With these in mind, I’ve found Redshift to perform better when modeling time-series data, with slowly-changing dimensionality, under something resembling a Pure Type-6 fact table. In general, process follows this model:
CREATE SCHEMA IF NOT EXISTS temp;
CREATE TABLE temp.ts_target$temp
INTERLEAVED SORTKEY (timestamp, id)
AS (
SELECT
SYSDATE as timestamp,
id,
other_fields_etc
FROM
source_table NATURAL JOIN other_source
);
CREATE TABLE IF NOT EXISTS ts_target (LIKE temp.ts_target$temp);
ALTER TABLE ts_target APPEND FROM temp.ts_target$temp;
DROP TABLE IF EXISTS temp.ts_target$temp;
Historically this was implemented using Redshift’s support for SELECT INTO
queries, but Amazon’s relatively recent addition of ALTER TABLE APPEND
shows significant performance improvements.

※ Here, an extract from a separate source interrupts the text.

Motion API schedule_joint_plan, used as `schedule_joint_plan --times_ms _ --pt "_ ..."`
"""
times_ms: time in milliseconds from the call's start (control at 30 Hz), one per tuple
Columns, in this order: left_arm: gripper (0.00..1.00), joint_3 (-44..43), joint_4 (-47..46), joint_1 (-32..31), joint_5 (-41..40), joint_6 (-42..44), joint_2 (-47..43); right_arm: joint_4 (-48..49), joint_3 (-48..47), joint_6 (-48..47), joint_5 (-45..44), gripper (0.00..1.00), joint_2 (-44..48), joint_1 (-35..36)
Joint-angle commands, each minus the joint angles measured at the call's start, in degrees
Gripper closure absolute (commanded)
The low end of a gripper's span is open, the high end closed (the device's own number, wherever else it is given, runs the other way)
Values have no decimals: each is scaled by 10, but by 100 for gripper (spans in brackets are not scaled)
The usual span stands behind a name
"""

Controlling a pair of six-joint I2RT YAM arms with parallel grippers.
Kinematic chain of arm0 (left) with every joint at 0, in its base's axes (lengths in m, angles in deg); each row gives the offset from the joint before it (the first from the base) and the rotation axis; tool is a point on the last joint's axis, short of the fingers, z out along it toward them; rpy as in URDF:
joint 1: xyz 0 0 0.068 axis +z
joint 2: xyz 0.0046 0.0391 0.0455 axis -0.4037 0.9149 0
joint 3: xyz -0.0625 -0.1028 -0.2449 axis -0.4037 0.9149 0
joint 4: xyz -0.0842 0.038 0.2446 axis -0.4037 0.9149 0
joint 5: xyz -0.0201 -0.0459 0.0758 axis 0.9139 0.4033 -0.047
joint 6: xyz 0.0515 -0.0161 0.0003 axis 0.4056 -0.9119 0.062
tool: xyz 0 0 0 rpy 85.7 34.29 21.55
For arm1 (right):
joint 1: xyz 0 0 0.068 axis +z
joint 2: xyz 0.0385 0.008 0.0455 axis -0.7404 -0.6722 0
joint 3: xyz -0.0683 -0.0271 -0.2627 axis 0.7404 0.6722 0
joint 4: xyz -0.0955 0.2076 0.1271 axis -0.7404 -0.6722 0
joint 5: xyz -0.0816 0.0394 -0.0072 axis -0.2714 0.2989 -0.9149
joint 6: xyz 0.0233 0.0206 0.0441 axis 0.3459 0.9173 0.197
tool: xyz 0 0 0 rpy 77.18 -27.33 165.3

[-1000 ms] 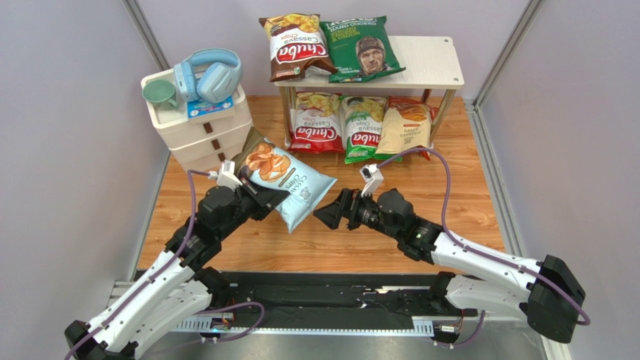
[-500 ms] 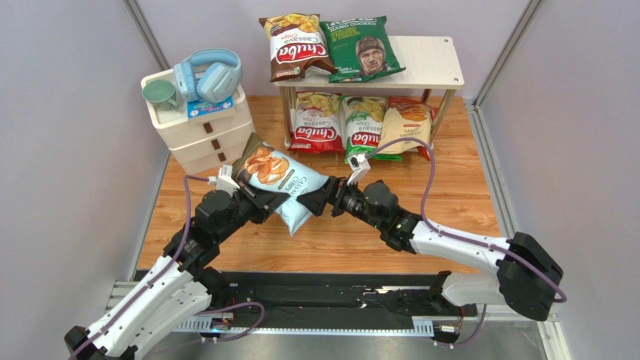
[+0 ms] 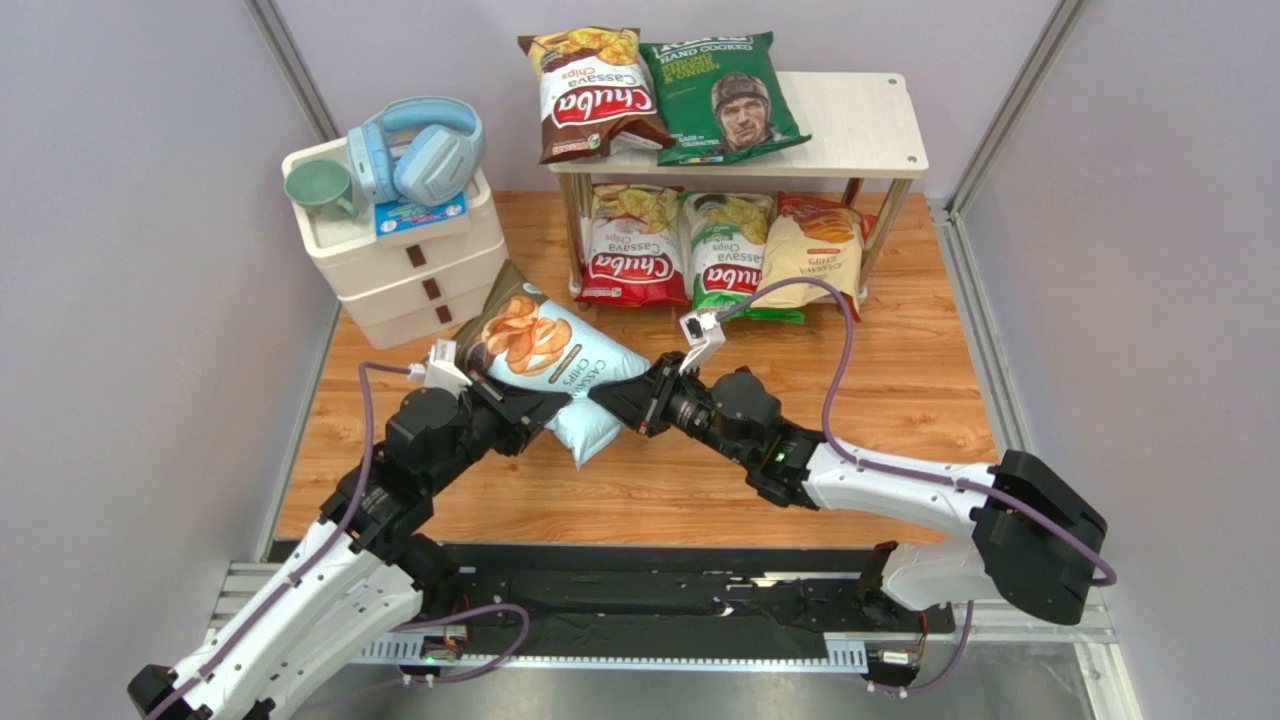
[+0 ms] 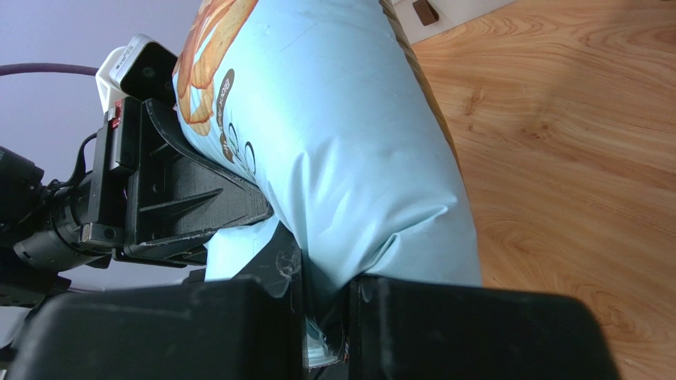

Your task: Place and organize the chips bags onto the shelf

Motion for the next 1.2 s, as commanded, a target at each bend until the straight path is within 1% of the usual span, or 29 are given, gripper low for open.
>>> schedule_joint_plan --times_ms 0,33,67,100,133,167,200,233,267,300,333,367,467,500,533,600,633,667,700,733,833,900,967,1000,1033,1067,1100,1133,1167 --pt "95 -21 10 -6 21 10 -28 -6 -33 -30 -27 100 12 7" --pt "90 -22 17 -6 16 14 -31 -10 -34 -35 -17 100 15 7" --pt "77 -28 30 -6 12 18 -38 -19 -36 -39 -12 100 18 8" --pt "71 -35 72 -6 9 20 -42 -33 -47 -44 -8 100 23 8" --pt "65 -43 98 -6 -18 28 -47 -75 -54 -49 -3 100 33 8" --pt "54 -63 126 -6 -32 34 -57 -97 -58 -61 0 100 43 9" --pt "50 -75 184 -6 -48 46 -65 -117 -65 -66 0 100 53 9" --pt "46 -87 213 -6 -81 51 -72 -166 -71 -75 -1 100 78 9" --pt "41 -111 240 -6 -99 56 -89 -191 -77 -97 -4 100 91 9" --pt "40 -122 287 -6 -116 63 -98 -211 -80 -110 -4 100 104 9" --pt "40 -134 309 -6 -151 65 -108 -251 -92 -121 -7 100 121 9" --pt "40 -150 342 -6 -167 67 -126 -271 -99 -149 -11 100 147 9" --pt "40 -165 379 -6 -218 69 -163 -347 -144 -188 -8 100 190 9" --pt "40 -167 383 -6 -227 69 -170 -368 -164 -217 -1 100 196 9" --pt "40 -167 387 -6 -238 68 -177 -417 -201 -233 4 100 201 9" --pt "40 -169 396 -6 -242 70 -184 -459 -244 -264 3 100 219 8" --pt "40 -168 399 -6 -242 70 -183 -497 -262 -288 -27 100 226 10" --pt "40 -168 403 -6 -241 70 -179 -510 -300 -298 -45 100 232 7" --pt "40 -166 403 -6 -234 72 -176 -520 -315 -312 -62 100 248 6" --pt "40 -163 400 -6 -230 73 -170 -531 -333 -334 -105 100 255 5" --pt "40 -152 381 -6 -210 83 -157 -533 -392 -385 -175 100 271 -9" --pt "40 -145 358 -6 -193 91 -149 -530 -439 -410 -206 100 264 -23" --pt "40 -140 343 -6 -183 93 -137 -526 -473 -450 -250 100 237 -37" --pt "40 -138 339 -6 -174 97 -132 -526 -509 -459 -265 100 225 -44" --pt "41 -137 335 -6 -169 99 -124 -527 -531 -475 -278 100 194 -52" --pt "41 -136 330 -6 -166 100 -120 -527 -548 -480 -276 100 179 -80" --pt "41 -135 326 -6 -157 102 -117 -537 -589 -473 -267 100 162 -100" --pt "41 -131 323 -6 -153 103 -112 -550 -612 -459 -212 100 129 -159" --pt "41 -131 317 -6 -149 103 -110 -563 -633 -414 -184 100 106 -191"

The resulting materialized views include some level of denormalized records. In effect, Redshift’s columnar storage relies on decompression to provide the (effective) joining of dimension values to each record, rather than an explicit reference key structure.
Basically the same approach applies to materializing snapshots of views, without respect to any time-series model. The primary difference would be either truncating or replacing the target table.
The Brittleness of JSON
Redshift has some JSON support. Yep.
In some cases, where organizations treat Redshift as a data lake, they may want to store raw stream data as JSON directly in Redshift, with the intent of making it easily queriable in the future. Two major limitations of Redshift pose significant challenges to this approach.
In my observation, it’s almost always preferable to avoid putting JSON in Redshift. While it’s possible to mitigate some of the below issues, doing so justifies some sort of up-front validation process on a JSON stream before it reaches Redshift.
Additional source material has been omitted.